**Your assignment**
Before copying, set the images aside; then transcribe every entry below exactly.

====== Exercise input

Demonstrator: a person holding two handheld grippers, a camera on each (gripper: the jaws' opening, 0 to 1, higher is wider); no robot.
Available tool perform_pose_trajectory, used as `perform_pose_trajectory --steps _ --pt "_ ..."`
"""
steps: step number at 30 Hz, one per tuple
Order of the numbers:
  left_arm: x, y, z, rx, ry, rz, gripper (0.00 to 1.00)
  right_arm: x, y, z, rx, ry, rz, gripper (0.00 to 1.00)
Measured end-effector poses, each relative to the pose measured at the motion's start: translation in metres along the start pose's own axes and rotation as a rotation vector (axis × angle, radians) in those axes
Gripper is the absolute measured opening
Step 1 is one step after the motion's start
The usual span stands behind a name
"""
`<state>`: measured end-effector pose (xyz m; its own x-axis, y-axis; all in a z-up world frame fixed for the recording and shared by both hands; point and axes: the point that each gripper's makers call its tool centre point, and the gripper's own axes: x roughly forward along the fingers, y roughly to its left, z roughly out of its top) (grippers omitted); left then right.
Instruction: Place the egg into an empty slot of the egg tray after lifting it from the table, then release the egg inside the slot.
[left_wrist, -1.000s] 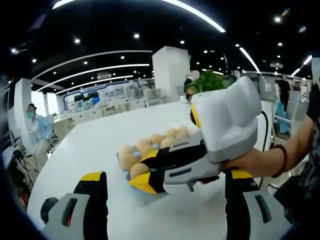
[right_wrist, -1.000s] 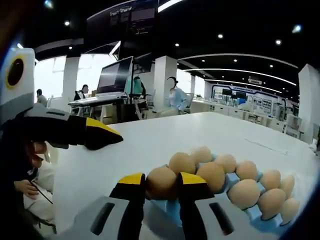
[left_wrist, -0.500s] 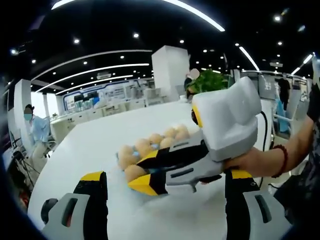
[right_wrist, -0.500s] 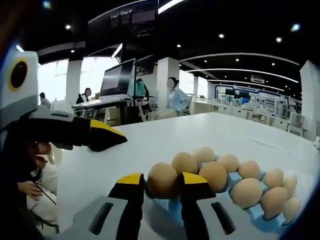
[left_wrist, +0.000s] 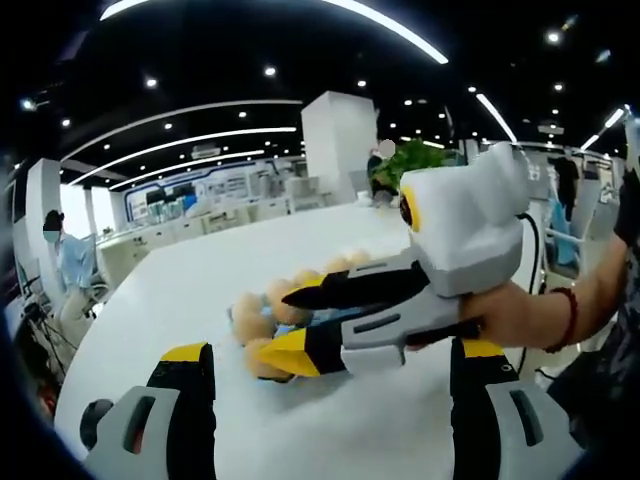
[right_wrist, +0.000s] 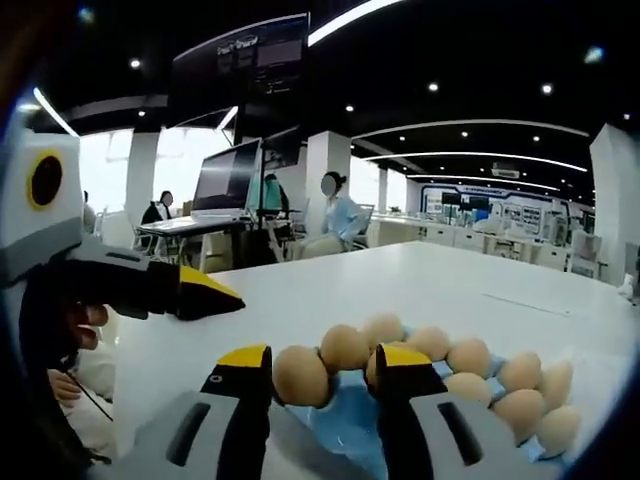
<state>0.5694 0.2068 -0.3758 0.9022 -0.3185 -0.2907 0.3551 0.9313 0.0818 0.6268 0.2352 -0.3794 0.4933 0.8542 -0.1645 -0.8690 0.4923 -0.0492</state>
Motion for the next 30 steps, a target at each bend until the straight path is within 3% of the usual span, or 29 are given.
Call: perform_pose_trajectory --steps 14,25,30 --pt "0.004 -0.005 0.01 -0.008 -0.027 -0.011 1.0 -0.02 -0.023 0.008 0.032 0.018 -0.037 0.65" --pt "0.003 -0.008 0.016 -0.022 -0.06 -0.007 1.0 -0.042 -0.053 -0.003 0.069 0.05 -0.104 0.66" --pt "0.003 -0.009 0.018 -0.026 -0.063 -0.005 1.0 -0.054 -0.066 -0.004 0.04 0.062 -0.15 0.66"
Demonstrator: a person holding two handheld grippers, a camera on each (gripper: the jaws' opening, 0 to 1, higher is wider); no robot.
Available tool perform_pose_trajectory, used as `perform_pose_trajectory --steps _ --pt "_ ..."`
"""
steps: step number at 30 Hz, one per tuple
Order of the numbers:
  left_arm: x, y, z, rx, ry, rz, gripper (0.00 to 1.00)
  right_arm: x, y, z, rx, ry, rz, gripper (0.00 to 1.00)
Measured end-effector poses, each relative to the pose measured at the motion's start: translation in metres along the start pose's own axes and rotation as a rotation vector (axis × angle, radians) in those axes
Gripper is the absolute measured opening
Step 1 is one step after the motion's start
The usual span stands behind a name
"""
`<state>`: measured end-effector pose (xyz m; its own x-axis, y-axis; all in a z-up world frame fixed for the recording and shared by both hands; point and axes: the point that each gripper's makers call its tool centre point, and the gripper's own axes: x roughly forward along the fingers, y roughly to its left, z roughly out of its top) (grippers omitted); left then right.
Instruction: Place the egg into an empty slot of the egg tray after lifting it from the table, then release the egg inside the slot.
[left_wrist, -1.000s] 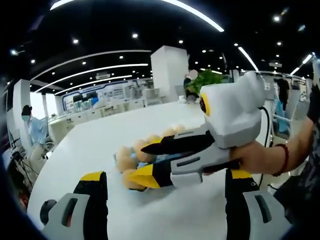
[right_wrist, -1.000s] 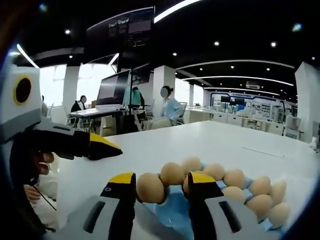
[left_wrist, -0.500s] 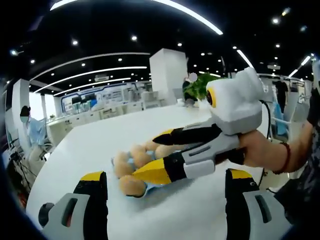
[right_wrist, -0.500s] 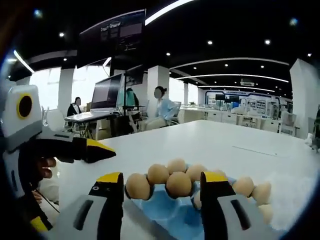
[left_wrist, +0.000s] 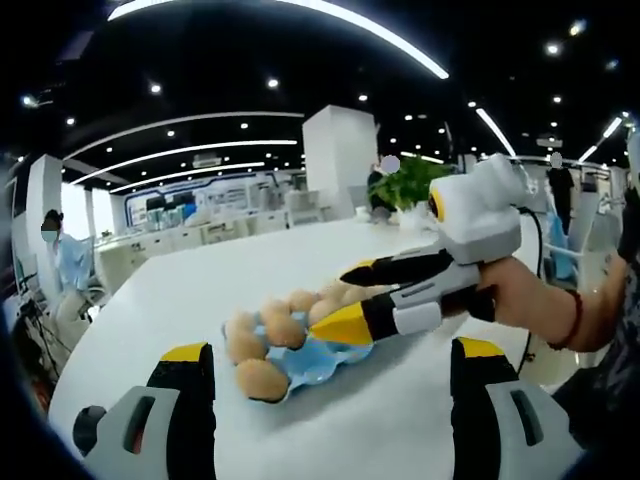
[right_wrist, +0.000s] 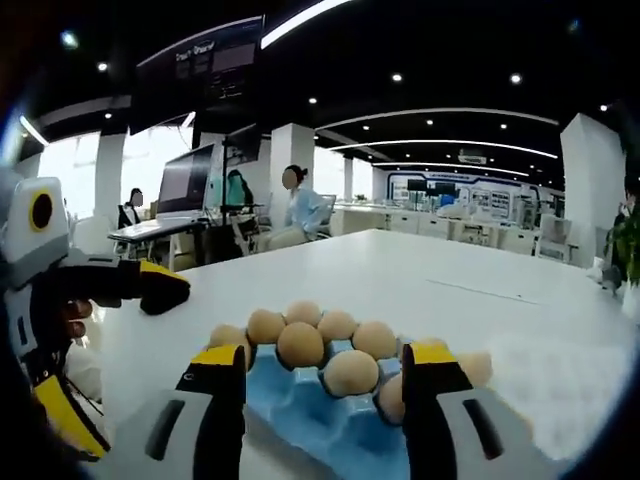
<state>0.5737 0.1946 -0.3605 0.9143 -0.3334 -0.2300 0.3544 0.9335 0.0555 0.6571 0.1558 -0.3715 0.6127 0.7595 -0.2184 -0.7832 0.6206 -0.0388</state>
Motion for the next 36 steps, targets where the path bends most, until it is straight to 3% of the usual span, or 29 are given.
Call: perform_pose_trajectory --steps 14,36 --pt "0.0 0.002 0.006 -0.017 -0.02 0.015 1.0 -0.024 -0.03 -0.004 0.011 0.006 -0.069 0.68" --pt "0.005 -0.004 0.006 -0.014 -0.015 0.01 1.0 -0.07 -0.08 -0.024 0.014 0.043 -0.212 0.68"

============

**Result**
Demonstrator: a person holding two handheld grippers, a camera on each (gripper: the jaws' opening, 0 to 1, higher is wider); no robot.
Available tool perform_pose_trajectory, used as `perform_pose_trajectory --steps _ --pt "_ ..."`
"""
steps: step number at 30 Hz, one per tuple
Order of the numbers:
  left_arm: x, y, z, rx, ry, rz, gripper (0.00 to 1.00)
  right_arm: x, y, z, rx, ry, rz, gripper (0.00 to 1.00)
Measured end-effector poses, each relative to the pose measured at the motion's start: translation in metres along the start pose's own axes and rotation as a rotation vector (axis × angle, radians) in those axes
Gripper is the absolute measured opening
Step 1 is one step after the motion's start
The usual span stands behind a name
"""
`<state>`: measured end-effector pose (xyz m; its own x-axis, y-axis; all in a z-up world frame fixed for the recording and shared by both hands; point and axes: the point that each gripper's makers call its tool centre point, and the gripper's own axes: x roughly forward along the fingers, y roughly to its left, z roughly out of its top) (grippers omitted); left then right.
Instruction: Place the egg into an empty slot of the egg tray after lifting it from the table, then release the egg inside the slot.
[left_wrist, -1.000s] 
[right_wrist, -1.000s] 
[left_wrist, -0.500s] 
[right_wrist, -0.500s] 
[left_wrist, +0.000s] 
[right_wrist, +0.000s] 
<state>0.5694 0.2068 -0.3758 0.9022 -0.3185 -0.2907 0.3551 0.9313 0.0818 0.6268 0.2352 -0.3794 0.4933 0.8542 -0.1645 -0.8690 0.4923 -0.0492</state>
Motion for the next 30 steps, a target at each bend until the straight path is within 3% of the usual span, or 29 are given.
Call: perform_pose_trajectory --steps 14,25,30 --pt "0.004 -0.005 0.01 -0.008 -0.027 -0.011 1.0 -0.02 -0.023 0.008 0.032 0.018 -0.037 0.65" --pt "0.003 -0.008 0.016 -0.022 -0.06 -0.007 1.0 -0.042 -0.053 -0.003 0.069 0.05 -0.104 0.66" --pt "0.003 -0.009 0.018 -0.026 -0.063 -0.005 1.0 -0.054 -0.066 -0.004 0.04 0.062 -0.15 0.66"
Demonstrator: a person holding two handheld grippers, a camera on each (gripper: the jaws' opening, 0 to 1, higher is wider); no robot.
Available tool perform_pose_trajectory, used as `perform_pose_trajectory --steps _ --pt "_ ..."`
"""
steps: step number at 30 Hz, one per tuple
Order of the numbers:
  left_arm: x, y, z, rx, ry, rz, gripper (0.00 to 1.00)
  right_arm: x, y, z, rx, ry, rz, gripper (0.00 to 1.00)
Measured end-effector poses, each relative to the pose measured at the motion's start: translation in metres along the start pose's own axes and rotation as a rotation vector (axis × angle, radians) in those axes
Gripper is the absolute measured opening
Step 1 is one step after the motion's start
The usual span stands behind a name
"""
`<state>`: measured end-effector pose (xyz m; its own x-axis, y-axis; all in a z-up world frame fixed for the recording and shared by both hands; point and axes: the point that each gripper's makers call its tool centre point, and the gripper's own axes: x roughly forward along the fingers, y roughly to its left, z roughly out of its top) (grippers omitted); left then right.
Instruction: Place the egg into an empty slot of the egg tray after lifting it from the table, then release the egg inside the slot.
[left_wrist, -1.000s] 
[right_wrist, -1.000s] 
[left_wrist, -0.500s] 
[right_wrist, -0.500s] 
[left_wrist, +0.000s] 
[right_wrist, +0.000s] 
<state>0.5737 0.1946 -0.3605 0.9143 -0.3334 -0.2300 0.3544 0.9335 0.0555 0.6571 0.1558 -0.3715 0.6127 0.7595 -0.2184 -0.7832 0.6206 -0.0388</state>
Motion for the next 36 steps, targets where the path bends most, until it is straight to 3% of the usual span, or 29 are given.
Call: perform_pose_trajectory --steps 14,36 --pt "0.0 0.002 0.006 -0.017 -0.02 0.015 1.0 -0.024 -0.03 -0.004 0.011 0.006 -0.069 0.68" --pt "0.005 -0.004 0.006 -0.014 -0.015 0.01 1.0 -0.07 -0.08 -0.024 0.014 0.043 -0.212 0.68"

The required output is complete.